# [Aim of the task]
Across all the records below, count the lines that hold "steel". State only that figure.

# [Saved entries]
———
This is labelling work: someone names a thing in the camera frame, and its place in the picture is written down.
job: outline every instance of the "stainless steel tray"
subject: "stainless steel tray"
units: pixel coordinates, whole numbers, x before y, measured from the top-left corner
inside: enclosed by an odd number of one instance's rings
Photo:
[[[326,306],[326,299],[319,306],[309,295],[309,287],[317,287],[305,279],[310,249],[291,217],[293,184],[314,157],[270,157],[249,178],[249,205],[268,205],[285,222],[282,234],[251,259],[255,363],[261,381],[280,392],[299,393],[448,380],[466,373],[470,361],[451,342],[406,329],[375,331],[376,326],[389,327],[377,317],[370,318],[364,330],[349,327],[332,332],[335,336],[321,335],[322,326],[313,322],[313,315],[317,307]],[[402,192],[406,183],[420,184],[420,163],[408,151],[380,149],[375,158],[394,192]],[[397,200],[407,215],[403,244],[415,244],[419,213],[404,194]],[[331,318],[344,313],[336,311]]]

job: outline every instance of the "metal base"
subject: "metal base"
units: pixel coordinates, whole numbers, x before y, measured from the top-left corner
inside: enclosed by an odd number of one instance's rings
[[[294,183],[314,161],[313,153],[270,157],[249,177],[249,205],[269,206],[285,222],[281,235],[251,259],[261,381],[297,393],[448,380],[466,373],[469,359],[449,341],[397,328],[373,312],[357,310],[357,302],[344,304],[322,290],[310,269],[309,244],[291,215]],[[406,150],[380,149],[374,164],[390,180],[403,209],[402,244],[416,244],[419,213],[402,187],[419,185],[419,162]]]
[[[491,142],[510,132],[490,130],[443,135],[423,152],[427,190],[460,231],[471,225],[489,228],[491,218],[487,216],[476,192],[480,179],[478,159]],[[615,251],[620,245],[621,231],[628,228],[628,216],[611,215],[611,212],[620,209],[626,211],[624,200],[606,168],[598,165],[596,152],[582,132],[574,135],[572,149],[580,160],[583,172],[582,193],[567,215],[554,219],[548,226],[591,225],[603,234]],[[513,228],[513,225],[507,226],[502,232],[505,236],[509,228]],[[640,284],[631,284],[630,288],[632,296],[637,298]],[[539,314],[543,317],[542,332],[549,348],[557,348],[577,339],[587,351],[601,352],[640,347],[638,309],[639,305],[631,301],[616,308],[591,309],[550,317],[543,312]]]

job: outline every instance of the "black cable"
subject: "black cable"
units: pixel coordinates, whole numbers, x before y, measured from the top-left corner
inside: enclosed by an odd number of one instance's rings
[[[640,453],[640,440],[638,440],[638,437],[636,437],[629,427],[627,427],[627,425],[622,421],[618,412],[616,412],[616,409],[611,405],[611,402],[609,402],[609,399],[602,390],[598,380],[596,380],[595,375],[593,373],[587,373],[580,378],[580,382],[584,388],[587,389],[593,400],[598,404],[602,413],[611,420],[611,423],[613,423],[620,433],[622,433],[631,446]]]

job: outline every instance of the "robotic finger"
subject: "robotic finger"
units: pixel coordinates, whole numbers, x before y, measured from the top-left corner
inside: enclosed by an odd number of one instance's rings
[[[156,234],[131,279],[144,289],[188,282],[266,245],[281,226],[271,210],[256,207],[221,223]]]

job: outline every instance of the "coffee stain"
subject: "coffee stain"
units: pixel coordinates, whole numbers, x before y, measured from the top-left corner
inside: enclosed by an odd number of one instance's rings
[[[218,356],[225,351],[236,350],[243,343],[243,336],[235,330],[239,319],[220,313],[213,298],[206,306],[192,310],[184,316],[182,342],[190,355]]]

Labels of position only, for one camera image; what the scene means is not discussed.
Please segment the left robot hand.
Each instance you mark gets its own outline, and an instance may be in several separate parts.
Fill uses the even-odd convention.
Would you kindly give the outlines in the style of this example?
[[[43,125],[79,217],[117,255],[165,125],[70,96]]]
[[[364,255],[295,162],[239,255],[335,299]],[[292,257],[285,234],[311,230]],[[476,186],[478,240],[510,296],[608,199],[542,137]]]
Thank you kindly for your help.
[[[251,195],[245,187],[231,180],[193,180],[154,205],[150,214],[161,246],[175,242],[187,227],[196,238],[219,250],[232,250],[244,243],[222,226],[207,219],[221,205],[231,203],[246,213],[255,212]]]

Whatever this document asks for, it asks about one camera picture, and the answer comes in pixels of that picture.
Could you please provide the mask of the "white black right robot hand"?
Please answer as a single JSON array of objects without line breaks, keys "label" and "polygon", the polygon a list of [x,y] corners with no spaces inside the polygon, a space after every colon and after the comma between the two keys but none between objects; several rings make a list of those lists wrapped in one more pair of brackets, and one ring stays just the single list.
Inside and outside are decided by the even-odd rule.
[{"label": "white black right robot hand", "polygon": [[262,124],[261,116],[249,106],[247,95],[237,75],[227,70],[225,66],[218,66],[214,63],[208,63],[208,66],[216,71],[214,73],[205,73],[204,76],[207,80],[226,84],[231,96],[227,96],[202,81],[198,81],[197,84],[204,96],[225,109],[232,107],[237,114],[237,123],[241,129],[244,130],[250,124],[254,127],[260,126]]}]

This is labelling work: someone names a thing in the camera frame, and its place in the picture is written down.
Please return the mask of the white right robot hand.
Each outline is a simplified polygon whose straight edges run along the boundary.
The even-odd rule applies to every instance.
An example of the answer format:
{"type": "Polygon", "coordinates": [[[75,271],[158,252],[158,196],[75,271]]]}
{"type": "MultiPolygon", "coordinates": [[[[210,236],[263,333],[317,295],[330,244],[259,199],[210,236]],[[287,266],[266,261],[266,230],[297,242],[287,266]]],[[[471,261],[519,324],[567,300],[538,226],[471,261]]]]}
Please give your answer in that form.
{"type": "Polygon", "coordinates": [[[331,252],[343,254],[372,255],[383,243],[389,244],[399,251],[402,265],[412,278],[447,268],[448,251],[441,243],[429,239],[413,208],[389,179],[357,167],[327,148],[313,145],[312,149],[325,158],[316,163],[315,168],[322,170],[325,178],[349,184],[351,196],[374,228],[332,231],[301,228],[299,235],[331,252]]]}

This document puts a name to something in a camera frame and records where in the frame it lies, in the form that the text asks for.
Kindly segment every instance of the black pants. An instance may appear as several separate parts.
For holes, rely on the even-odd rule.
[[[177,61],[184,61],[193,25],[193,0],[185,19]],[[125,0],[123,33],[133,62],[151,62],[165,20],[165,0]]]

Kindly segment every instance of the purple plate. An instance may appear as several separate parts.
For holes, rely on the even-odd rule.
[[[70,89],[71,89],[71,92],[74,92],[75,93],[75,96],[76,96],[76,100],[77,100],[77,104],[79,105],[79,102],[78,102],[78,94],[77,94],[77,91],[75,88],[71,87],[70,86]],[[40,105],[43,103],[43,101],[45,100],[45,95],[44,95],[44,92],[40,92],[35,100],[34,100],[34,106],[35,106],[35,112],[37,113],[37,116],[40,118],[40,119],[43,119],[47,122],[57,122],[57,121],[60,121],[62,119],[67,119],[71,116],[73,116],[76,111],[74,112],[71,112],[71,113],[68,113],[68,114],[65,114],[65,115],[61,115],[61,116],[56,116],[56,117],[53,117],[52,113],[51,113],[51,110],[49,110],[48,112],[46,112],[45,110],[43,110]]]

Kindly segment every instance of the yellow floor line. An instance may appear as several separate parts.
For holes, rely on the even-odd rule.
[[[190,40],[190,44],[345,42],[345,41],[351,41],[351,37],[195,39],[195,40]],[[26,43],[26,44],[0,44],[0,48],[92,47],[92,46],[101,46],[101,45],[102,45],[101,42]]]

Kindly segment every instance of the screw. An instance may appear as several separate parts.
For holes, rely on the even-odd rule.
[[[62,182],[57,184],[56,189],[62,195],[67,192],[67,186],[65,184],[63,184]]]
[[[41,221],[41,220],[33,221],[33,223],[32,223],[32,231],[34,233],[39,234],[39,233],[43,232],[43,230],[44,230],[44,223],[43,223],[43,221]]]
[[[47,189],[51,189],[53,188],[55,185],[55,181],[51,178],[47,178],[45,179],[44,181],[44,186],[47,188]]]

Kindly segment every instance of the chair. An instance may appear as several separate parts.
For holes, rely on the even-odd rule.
———
# [Answer section]
2